=== THE DATA ===
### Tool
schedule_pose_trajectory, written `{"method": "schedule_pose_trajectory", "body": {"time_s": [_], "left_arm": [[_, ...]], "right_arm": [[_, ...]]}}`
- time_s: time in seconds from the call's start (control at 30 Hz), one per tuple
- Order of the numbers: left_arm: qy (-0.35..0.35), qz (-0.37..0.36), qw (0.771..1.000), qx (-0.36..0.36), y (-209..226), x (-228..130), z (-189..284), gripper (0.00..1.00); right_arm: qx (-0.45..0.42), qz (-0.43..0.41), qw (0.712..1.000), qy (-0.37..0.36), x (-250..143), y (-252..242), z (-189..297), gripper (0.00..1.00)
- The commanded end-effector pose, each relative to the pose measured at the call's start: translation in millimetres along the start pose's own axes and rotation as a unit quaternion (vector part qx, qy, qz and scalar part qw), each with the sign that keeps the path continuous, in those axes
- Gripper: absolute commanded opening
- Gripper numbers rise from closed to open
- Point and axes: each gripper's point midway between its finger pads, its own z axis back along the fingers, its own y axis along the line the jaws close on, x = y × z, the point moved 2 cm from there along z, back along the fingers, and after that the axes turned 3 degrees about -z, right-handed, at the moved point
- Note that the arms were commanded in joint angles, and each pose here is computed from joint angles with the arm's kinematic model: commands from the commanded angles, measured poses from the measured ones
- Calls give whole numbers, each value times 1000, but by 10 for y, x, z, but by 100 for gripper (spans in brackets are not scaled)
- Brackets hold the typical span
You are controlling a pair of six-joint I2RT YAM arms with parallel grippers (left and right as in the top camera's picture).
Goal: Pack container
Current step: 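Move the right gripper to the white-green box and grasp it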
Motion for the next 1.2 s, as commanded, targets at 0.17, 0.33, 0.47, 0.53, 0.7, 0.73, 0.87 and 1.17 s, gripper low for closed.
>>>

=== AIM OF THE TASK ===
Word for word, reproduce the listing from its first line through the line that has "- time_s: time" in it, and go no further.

=== RESULT OF THIS EXERCISE ===
### Tool
schedule_pose_trajectory, written `{"method": "schedule_pose_trajectory", "body": {"time_s": [_], "left_arm": [[_, ...]], "right_arm": [[_, ...]]}}`
- time_s: time in seconds from the call's start (control at 30 Hz), one per tuple

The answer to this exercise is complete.